• _Exercise brief_
All that should come back is the lines of the data below from the one containing "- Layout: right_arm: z" to the one containing "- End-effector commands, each", inclusive, exactly as they stand.

• _Data_
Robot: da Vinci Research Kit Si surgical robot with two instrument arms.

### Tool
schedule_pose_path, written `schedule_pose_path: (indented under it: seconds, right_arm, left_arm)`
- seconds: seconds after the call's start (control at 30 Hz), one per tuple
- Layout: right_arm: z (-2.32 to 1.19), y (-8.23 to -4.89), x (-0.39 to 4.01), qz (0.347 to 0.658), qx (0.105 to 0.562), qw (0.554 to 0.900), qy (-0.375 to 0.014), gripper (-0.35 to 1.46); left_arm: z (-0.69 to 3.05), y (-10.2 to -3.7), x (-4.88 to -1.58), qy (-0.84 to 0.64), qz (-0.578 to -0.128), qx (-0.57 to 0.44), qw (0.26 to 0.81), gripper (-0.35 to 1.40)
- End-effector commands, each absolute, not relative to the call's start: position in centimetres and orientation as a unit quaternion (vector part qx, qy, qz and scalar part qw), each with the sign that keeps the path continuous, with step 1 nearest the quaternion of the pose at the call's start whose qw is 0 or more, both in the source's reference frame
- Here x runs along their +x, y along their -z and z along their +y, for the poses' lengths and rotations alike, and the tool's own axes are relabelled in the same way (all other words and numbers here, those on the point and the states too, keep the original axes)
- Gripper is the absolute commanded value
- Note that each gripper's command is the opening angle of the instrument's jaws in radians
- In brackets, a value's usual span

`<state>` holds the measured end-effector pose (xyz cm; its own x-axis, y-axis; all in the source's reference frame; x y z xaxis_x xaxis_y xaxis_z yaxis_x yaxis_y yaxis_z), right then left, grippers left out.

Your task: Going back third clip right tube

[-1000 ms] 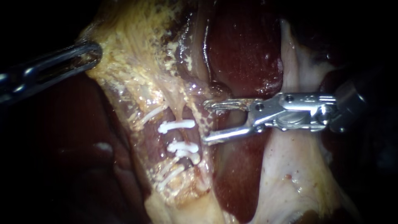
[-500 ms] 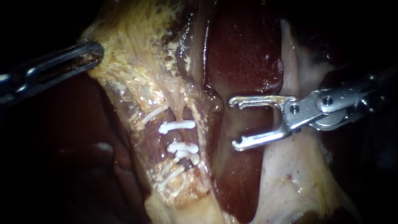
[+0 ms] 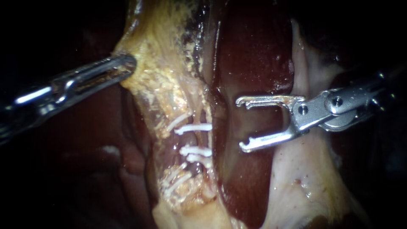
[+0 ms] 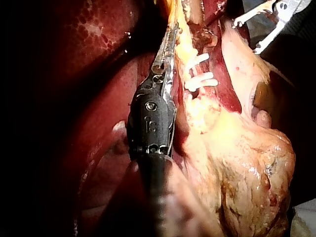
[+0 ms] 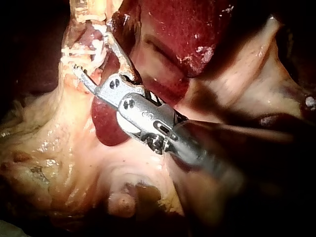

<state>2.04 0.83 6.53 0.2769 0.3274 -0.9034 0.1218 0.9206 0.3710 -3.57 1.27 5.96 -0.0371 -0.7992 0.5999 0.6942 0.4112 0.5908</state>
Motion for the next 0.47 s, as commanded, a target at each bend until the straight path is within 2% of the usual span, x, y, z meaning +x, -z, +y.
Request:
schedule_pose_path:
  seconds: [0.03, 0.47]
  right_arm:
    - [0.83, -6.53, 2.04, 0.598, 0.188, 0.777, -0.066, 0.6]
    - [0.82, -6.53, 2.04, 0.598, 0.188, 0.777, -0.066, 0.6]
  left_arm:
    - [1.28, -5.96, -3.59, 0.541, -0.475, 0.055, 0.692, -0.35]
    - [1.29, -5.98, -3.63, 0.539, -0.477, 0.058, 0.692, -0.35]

• _Answer for the task_
- Layout: right_arm: z (-2.32 to 1.19), y (-8.23 to -4.89), x (-0.39 to 4.01), qz (0.347 to 0.658), qx (0.105 to 0.562), qw (0.554 to 0.900), qy (-0.375 to 0.014), gripper (-0.35 to 1.46); left_arm: z (-0.69 to 3.05), y (-10.2 to -3.7), x (-4.88 to -1.58), qy (-0.84 to 0.64), qz (-0.578 to -0.128), qx (-0.57 to 0.44), qw (0.26 to 0.81), gripper (-0.35 to 1.40)
- End-effector commands, each absolute, not relative to the call's start: position in centimetres and orientation as a unit quaternion (vector part qx, qy, qz and scalar part qw), each with the sign that keeps the path continuous, with step 1 nearest the quaternion of the pose at the call's start whose qw is 0 or more, both in the source's reference frame

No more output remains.